The anionic lipids include DSPG (1,2-distearoyl-sn-glycero-3-phosphatidylglycerol), SOPG (1-stearoyl-2-oleoyl-sn-glycero-3-phosphatidylglycerol), Soy PG (L-α-phosphatidylglycerol ( Soy)), Egg PG (L-α-phosphatidylglycerol (Egg, Chicken)), DLPG (1,2-dilauroyl-sn-glycero-3-phosphatidylglycerol), Cardiolipin (1',3'-bis[1,2- dioleoyl-sn-glycero-3-phospho]-glycerol), DMPG (dimyristoylphosphatidylglycerol), DPPG (dipalmitoylphosphatidylglycerol), DOPG (dioleoylphosphatidylglycerol), POPG (palmitoyloleoylphosphatidylglycerol), DOPS(dioleoylphosphatidylserine), DTPA(diethylenetriamine pentaacetic acid), DPTGA(1,4-dipalmitoyl-tartarate-2,3-diglutaric acid), DSTSA(1,4-disteroyl-tartarate-2,3-disuccinic acid), CHHDA( 2-carboxyheptadecanoyl heptadecylamide, DMPS(dimyristoylphosphatidylserine), DPPS(dipalmitoylphosphatidylserine), POPS(palmitoyloleoylphosphatidylserine), DMPA(dimyristoylphosphatidic acid), DPPA(dipalmitoylphosphatidic acid), DOPA(dioleoylphosphatidic acid), POPA(palmitoyl-oleoylphosphatidic acid), CetylP(Cetyl It is characterized by being a lipid comprising at least one selected from the group consisting of phosphate (CHEP) and CHEMS (cholesterol hemisuccinate).

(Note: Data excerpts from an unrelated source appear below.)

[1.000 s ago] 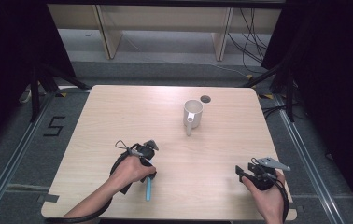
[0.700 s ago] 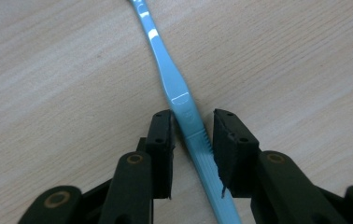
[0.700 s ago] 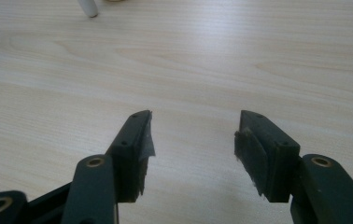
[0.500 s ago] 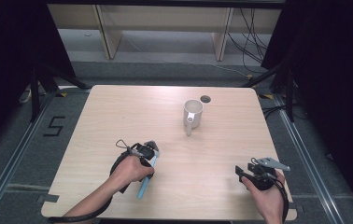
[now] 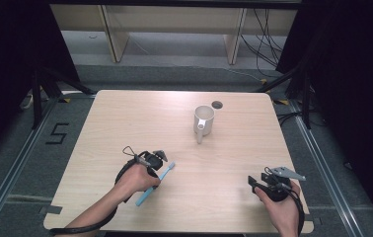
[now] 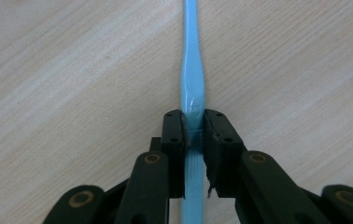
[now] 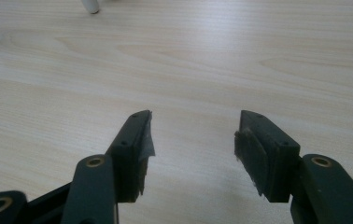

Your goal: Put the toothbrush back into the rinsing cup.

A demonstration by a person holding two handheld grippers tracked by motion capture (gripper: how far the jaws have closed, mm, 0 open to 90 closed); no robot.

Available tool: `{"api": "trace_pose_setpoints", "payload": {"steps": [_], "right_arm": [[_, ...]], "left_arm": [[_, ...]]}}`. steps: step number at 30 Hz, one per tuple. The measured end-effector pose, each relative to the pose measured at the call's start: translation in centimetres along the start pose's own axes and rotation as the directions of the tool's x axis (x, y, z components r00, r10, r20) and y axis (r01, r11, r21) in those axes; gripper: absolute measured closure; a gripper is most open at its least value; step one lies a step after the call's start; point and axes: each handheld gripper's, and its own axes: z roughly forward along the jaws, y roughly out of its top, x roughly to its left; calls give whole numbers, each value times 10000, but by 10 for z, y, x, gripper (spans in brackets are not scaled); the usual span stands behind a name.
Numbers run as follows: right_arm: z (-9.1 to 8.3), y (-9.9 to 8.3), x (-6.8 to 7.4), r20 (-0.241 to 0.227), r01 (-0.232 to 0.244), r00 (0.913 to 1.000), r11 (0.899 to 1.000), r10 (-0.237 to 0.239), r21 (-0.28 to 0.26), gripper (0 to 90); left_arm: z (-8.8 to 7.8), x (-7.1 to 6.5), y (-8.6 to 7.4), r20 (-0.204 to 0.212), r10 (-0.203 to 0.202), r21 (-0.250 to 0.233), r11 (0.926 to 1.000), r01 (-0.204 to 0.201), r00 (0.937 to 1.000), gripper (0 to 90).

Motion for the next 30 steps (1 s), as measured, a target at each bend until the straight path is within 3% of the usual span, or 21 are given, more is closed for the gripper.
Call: {"api": "trace_pose_setpoints", "payload": {"steps": [3, 5, 11, 12, 13, 14, 15, 17, 18, 19, 29, 30], "right_arm": [[2, 0, 0, -88, -26, 10000, 10000, 26, -33, 458], [1, 0, 1, -82, -142, 9999, 9999, 142, 32, 458], [0, 0, 0, 55, 48, 10000, 10000, -48, 64, 458], [0, -1, 3, -9, -379, 9993, 9992, 379, 136, 458], [0, -1, 3, -9, -379, 9993, 9992, 379, 136, 458], [1, -1, 1, -140, -148, 9998, 9999, 148, 9, 458], [1, -1, 1, -140, -148, 9998, 9999, 148, 9, 458], [2, -1, 1, -180, -91, 9998, 9999, 90, -43, 458], [3, -1, 2, -134, -87, 9999, 10000, 86, -49, 458], [3, -1, 2, -149, -80, 9999, 10000, 79, -48, 458], [2, -1, 2, -66, -63, 10000, 9999, 63, 138, 457], [2, -1, 3, -121, -105, 9999, 9999, 106, 112, 457]], "left_arm": [[0, 1, 0, -23, 239, 45, 9997, -239, 9997, 780], [-3, 2, 1, -26, 623, 309, 9976, -622, 9981, 783], [-3, 4, -1, 181, 758, 113, 9970, -760, 9970, 787], [-5, 5, -2, 386, 691, -126, 9976, -687, 9969, 799], [-5, 5, -2, 386, 691, -126, 9976, -687, 9969, 833], [-10, 7, -2, 299, 939, -281, 9953, -931, 9951, 834], [-10, 7, -2, 299, 939, -281, 9953, -931, 9951, 834], [-6, 7, -3, -183, 1282, -38, 9917, -1283, 9916, 832], [-3, 6, -5, 194, 916, -170, 9957, -912, 9956, 819], [-3, 8, -4, 162, 1140, -180, 9933, -1137, 9933, 816], [-3, 6, -3, 47, 1294, -109, 9915, -1293, 9916, 813], [-3, 5, -4, -1, 1536, -202, 9879, -1536, 9881, 823]]}}
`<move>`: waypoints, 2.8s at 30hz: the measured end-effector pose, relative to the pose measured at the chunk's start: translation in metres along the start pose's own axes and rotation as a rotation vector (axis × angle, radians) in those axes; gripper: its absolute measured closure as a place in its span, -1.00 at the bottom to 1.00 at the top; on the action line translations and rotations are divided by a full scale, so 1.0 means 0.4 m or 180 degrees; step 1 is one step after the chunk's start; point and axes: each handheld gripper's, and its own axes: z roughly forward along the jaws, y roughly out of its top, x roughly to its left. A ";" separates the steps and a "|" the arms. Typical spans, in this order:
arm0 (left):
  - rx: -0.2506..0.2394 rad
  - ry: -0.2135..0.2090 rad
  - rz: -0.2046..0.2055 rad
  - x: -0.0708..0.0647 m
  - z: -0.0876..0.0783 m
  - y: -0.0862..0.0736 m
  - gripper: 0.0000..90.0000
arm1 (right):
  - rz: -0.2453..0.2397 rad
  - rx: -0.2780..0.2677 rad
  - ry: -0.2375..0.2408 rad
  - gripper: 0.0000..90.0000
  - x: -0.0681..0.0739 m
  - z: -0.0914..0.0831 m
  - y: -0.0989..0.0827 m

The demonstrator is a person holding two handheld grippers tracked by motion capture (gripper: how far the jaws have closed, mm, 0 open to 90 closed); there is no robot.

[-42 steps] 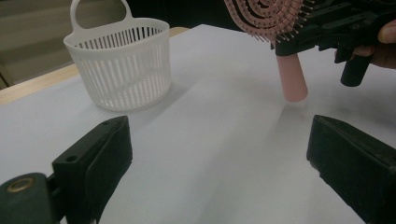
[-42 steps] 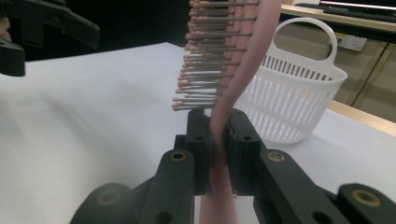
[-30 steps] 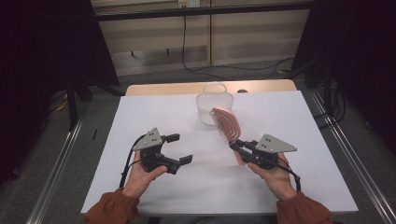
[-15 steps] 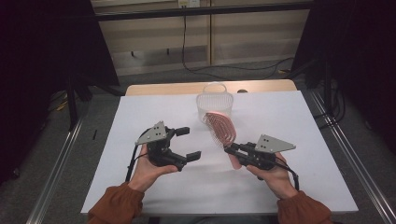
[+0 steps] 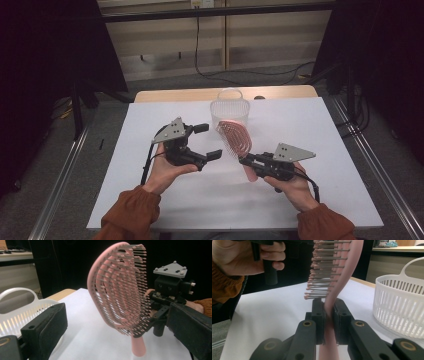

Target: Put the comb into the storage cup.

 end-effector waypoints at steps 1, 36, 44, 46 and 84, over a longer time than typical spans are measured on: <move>-0.0009 -0.0028 0.0015 0.003 0.004 0.003 -0.93 | 0.0020 -0.0005 0.0037 0.82 0.000 0.002 -0.001; 0.0099 -0.0645 0.0039 0.005 0.040 0.002 -0.50 | -0.0004 0.0103 0.0581 0.82 0.026 0.040 -0.008; 0.0135 -0.0801 0.0043 0.002 0.046 -0.002 -0.17 | 0.0035 0.0045 0.0657 0.82 0.024 0.039 -0.007; 0.0130 -0.0799 0.0042 0.003 0.047 -0.002 -0.12 | 0.0016 0.0048 0.0647 0.82 0.023 0.037 -0.006; -0.0062 -0.0856 -0.0102 -0.015 0.056 0.003 0.41 | 0.0112 0.0002 0.0580 0.70 0.018 0.042 -0.007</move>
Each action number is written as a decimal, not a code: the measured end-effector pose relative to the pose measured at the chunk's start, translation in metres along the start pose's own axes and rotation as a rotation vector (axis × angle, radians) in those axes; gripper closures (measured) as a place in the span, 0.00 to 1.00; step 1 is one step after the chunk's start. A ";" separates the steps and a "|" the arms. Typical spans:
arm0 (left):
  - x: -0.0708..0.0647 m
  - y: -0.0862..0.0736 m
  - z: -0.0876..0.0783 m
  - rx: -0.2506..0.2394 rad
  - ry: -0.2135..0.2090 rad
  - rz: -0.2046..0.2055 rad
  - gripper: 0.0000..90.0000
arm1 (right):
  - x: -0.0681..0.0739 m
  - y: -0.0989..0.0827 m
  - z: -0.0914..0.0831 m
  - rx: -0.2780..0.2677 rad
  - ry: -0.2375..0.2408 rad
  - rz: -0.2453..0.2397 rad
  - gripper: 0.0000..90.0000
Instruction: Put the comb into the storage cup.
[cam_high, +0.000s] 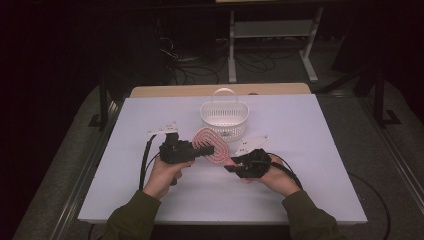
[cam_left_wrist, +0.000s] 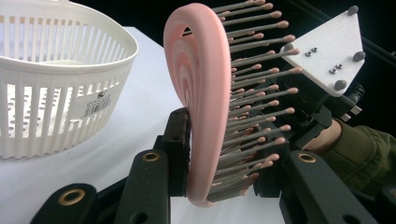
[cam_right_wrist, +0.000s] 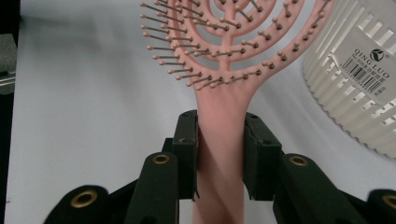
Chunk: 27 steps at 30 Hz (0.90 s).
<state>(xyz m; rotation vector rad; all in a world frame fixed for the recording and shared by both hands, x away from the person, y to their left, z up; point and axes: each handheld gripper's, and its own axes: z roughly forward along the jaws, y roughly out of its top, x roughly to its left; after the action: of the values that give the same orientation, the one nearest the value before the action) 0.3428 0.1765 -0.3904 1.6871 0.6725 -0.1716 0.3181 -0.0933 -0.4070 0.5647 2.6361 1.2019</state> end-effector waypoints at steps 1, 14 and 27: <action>0.000 0.000 0.000 -0.002 -0.001 -0.001 0.72 | 0.000 0.000 0.000 -0.001 0.001 0.001 0.77; -0.001 0.002 -0.002 -0.016 -0.009 -0.002 0.73 | 0.000 0.001 -0.001 -0.018 0.009 0.016 0.76; -0.002 0.004 -0.008 -0.045 -0.003 -0.005 0.73 | -0.002 0.001 -0.001 -0.043 0.001 0.065 0.58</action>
<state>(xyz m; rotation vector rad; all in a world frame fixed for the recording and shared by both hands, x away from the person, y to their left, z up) 0.3419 0.1828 -0.3840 1.6423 0.6734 -0.1613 0.3202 -0.0944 -0.4054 0.6474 2.6048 1.2735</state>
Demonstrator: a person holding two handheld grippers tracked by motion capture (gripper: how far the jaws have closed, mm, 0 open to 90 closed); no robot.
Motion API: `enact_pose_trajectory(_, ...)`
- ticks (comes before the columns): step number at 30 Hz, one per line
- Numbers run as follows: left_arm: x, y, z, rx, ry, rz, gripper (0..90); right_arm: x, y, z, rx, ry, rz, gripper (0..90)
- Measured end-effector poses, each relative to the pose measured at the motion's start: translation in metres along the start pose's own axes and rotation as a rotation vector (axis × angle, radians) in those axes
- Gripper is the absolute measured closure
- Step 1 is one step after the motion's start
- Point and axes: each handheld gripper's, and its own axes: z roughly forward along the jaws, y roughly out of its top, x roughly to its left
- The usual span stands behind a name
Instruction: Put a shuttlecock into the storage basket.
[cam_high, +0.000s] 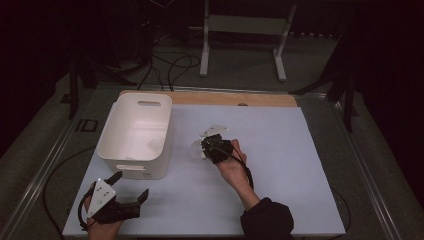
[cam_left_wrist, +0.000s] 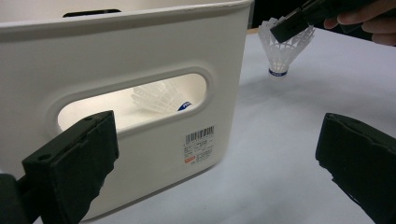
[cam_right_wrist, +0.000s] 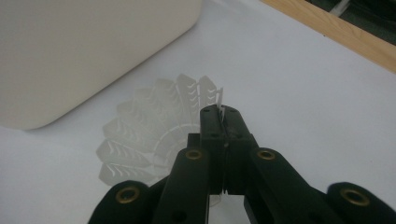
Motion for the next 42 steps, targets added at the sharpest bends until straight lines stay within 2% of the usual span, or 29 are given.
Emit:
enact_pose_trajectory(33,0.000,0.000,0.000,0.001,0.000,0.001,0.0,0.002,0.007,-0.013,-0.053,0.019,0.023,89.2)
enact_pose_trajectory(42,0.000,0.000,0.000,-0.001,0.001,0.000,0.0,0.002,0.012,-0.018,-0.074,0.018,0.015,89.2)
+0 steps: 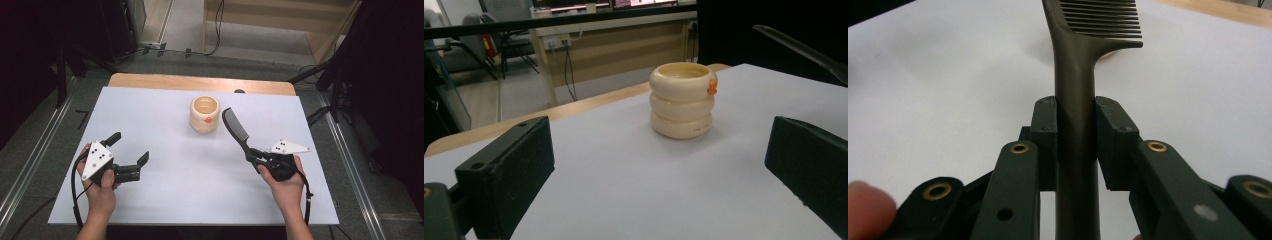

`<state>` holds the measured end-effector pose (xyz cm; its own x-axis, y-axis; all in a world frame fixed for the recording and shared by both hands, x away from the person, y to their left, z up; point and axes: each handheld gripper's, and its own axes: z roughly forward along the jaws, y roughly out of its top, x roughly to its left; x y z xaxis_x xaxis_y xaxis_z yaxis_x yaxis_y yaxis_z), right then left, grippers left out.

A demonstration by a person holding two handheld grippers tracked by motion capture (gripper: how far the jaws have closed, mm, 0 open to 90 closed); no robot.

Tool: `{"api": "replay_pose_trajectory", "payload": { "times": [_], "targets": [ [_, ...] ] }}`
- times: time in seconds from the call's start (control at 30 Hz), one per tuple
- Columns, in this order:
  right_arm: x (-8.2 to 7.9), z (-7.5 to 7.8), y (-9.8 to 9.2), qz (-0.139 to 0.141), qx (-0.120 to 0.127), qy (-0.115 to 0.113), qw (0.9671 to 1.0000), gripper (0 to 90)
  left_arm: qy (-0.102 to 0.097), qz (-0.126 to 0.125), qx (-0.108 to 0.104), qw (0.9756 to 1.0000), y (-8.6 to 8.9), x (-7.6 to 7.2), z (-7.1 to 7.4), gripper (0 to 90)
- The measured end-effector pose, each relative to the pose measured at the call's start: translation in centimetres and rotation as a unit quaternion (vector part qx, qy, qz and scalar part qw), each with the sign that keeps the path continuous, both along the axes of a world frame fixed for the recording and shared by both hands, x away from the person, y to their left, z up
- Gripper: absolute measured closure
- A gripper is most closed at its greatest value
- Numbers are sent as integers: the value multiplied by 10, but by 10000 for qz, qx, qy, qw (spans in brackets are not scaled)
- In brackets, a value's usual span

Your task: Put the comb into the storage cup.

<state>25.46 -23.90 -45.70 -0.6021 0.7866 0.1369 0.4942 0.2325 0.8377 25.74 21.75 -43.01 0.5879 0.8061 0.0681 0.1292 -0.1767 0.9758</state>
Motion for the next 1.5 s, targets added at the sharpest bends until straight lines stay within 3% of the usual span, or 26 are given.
{"api": "replay_pose_trajectory", "payload": {
  "times": [0.27, 0.37, 0.57, 0.77, 0.93, 1.5],
  "targets": [
    [5, 1, 6, 20, 156, -147, 9998, 710, -5, -218, -164, 9996, -13, 8, 8, 0],
    [4, 0, 8, 67, 138, -200, 9997, 709, 18, -290, -253, 9993, -16, 8, 6, 0],
    [1, -3, 12, 169, 102, -381, 9991, 709, 106, -468, -230, 9986, -21, 6, 1, 0],
    [-2, -7, 16, 259, 317, -457, 9981, 709, 176, -605, -386, 9973, -27, 3, -1, 0],
    [-5, -9, 23, 374, 269, -491, 9977, 709, 175, -727, -356, 9966, -34, 1, -2, 0],
    [-11, -17, 47, 651, 191, -675, 9954, 709, 276, -928, -579, 9936, -45, -1, -4, 0]
  ]
}}
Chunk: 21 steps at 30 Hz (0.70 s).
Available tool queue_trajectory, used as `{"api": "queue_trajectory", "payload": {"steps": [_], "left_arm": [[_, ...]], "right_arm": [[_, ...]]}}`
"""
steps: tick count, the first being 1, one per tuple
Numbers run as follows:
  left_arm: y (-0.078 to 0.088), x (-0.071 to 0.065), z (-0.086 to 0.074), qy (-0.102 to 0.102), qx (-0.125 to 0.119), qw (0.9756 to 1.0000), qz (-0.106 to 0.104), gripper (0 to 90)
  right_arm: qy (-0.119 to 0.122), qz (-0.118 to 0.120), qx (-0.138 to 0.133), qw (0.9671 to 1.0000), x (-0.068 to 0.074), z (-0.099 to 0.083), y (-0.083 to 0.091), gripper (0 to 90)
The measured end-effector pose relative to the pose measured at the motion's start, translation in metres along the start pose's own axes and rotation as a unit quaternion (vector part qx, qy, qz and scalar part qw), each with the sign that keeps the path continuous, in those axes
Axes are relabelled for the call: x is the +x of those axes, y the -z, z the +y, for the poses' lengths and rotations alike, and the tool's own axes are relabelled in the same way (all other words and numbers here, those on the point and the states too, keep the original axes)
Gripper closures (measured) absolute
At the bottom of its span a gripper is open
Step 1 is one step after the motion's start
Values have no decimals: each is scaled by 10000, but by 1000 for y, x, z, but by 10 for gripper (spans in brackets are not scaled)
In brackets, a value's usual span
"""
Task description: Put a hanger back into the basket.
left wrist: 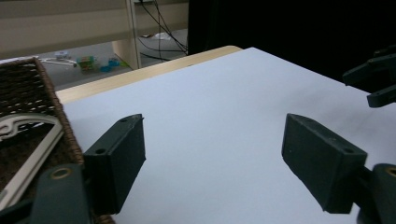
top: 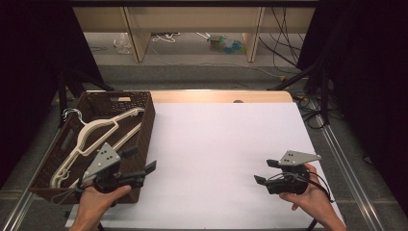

The above ceramide composition may be a lipid nanoparticle, a nanoliposome or an emulsion.

The hydrophobic ceramide having the structure of the above chemical formula 1 is

A compound of the N-stearoyl-erythro-sphingosine series or a derivative thereof;

Compounds of the N-oleoyl-erythro-sphingosine series;

A compound of the N-stearoyl-erythro-sphinganine series or a derivative thereof;

A compound of the N-oleoyl-erythro-sphinganine series or a derivative thereof;

A compound of the N-Nervonoyl-erythro-sphingosine series or a derivative thereof;

A compound of the N-lignoceroyl-erythro-sphingosine series or a derivative thereof;

Compounds of the N-nervonoyl-erythro-sphinganine series or derivatives thereof; and

A compound of the N-lignoceroyl-erythro-sphinganine series or a derivative thereof;

It may be a compound selected from among:

The above N-stearoyl-erythro-sphingosine series compound or derivative thereof,

(E)-N-(1,3-dihydroxyoctadec-4-en-2-yl)stearamide or a derivative thereof,

It may be (E)-N-(1,3-dihydroxyheptadec-4-en-2-yl)stearamide or a derivative thereof.

The above N-oleoyl-erythro-sphingosine series compound or derivative thereof,

N-((E)-1,3-dihydroxyoctadec-4-en-2-yl)oleamide or a derivative thereof,

It may be N-((E)-1,3-dihydroxyheptadec-4-en-2-yl)oleamide or a derivative thereof.

The above N-stearoyl-erythro-sphinganine series compound or derivative thereof,

It may be N-(1,3-dihydroxyoctadecan-2-yl)stearamide or a derivative thereof.

The above N-oleoyl-erythro-sphinganine series compound or derivative thereof,

It may be N-(1,3-dihydroxyoctadecan-2-yl)oleamide or a derivative thereof.

The above N-Nervonoyl-erythro-sphingosine series compound or derivative thereof,

(Z)-N-((4E,8Z)-1,3-dihydroxyoctadeca-4,8-dien-2-yl)tetracos-15-enamide

((Z)-N-((4E,8Z)-1,3-dihydroxyoctadeca-4,8-dien-2-yl)tetracos-15-enamide) or a derivative thereof,

(Z)-N-((E)-1,3-dihydroxyheptadec-4-en-2-yl)tetracos-15-enamide or a derivative thereof,

(Z)-N-((E)-1,3-dihydroxyoctadec-4-en-2-yl)tetracos-15-enamide

((Z)-N-((E)-1,3-dihydroxyoctadec-4-en-2-yl)tetracos-15-enamide) or a derivative thereof.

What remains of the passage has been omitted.